_Stored data:_
════════════════════
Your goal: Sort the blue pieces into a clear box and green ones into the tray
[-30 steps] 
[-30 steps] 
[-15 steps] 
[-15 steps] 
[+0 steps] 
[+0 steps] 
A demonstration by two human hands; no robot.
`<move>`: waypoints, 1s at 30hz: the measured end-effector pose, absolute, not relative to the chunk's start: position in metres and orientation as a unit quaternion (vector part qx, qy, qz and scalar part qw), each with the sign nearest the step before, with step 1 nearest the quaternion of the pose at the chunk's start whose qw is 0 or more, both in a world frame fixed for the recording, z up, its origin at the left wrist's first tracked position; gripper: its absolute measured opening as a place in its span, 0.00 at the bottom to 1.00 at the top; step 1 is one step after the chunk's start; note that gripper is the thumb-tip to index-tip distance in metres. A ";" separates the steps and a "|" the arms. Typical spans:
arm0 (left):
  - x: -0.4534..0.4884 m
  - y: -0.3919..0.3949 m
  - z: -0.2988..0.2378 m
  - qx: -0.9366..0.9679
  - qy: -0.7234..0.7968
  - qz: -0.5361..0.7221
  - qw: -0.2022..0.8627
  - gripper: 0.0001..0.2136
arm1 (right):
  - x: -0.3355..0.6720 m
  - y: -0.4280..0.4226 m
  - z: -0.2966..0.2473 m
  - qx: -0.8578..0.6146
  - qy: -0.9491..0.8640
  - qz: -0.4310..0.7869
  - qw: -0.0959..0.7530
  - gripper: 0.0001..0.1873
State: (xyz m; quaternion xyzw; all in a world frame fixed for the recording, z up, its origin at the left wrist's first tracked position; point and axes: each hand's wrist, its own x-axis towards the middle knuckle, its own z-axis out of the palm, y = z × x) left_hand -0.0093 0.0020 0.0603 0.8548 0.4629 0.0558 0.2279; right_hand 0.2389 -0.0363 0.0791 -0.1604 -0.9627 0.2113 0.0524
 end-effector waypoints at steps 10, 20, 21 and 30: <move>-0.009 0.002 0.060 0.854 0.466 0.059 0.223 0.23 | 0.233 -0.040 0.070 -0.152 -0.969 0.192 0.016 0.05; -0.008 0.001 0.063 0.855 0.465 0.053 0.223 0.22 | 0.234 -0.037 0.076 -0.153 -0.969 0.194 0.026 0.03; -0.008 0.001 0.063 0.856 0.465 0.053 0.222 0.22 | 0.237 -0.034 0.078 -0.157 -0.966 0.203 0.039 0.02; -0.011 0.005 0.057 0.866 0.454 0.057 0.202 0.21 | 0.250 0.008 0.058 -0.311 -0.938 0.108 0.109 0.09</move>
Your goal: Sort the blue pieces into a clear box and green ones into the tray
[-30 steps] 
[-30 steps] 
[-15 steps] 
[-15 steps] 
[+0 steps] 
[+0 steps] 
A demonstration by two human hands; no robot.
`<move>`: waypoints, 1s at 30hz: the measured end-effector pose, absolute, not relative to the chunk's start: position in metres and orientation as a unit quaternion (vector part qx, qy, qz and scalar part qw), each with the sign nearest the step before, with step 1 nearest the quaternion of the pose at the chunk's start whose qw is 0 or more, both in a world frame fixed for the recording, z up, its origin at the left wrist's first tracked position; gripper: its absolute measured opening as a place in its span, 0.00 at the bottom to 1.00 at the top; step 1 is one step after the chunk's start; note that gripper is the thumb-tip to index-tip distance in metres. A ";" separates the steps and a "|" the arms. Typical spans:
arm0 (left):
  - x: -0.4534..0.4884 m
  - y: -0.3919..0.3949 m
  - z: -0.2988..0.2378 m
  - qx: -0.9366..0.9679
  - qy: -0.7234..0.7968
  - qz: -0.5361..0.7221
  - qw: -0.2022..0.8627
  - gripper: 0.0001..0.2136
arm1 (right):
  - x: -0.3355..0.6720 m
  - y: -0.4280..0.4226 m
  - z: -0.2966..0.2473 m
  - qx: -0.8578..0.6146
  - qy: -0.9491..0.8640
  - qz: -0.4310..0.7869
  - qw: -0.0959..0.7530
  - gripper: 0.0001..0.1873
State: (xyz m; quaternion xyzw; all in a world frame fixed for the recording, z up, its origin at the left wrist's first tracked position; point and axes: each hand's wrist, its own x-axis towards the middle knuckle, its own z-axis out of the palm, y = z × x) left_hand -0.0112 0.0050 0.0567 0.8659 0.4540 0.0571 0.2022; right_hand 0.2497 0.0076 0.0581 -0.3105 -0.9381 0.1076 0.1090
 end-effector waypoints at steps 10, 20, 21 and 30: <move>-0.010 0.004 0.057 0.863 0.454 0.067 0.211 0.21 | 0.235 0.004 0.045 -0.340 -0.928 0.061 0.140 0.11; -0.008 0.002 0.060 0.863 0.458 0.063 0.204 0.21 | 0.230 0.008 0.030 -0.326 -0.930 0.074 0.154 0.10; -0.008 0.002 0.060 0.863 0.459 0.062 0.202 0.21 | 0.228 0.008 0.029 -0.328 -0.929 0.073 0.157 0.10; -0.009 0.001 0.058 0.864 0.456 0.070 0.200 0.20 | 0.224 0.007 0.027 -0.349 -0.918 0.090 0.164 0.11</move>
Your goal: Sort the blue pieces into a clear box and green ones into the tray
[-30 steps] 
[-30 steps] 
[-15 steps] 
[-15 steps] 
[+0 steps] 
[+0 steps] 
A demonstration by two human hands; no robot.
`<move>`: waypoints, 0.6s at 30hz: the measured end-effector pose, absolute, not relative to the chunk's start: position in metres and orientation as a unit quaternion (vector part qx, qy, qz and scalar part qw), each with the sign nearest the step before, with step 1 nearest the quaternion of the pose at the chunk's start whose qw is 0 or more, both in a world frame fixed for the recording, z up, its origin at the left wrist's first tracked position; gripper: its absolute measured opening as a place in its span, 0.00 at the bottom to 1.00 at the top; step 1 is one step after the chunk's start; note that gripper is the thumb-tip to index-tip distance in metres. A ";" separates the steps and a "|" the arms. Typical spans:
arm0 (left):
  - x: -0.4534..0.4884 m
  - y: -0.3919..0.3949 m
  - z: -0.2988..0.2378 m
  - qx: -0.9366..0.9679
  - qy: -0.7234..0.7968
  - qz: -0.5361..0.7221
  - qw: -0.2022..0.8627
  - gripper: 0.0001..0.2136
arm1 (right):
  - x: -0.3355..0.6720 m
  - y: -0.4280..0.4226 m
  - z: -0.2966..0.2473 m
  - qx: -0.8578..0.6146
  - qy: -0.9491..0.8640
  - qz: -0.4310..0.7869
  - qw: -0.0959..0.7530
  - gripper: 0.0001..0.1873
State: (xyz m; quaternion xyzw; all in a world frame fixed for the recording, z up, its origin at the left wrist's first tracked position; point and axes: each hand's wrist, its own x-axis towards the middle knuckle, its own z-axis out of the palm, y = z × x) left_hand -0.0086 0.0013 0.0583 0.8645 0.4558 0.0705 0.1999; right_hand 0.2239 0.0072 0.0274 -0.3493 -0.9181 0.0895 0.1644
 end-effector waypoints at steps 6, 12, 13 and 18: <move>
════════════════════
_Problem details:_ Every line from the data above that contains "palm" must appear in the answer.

_Task answer:_
State: (xyz m; quaternion xyzw; all in a world frame fixed for the recording, z up, its origin at the left wrist's first tracked position; point and axes: each hand's wrist, its own x-axis towards the middle knuckle, its own z-axis out of the palm, y = z × x) left_hand -0.0093 0.0020 0.0603 0.8548 0.4629 0.0558 0.2279; right_hand 0.2389 -0.0363 0.0791 -0.1604 -0.9627 0.2113 0.0524
State: (xyz m; quaternion xyzw; all in a world frame fixed for the recording, z up, its origin at the left wrist's first tracked position; point and axes: each hand's wrist, its own x-axis towards the middle knuckle, its own z-axis out of the palm, y = z × x) left_hand -0.0112 0.0050 0.0567 0.8659 0.4540 0.0571 0.2022; right_hand 0.2497 0.0076 0.0581 -0.3105 -0.9381 0.1076 0.1090
State: (xyz m; quaternion xyzw; all in a world frame fixed for the recording, z up, its origin at the left wrist's first tracked position; point and axes: each hand's wrist, its own x-axis towards the middle knuckle, its own z-axis out of the palm, y = z × x) left_hand -0.0086 0.0013 0.0583 0.8645 0.4558 0.0705 0.1999; right_hand 0.2239 0.0072 0.0274 -0.3493 -0.9181 0.0895 0.1644

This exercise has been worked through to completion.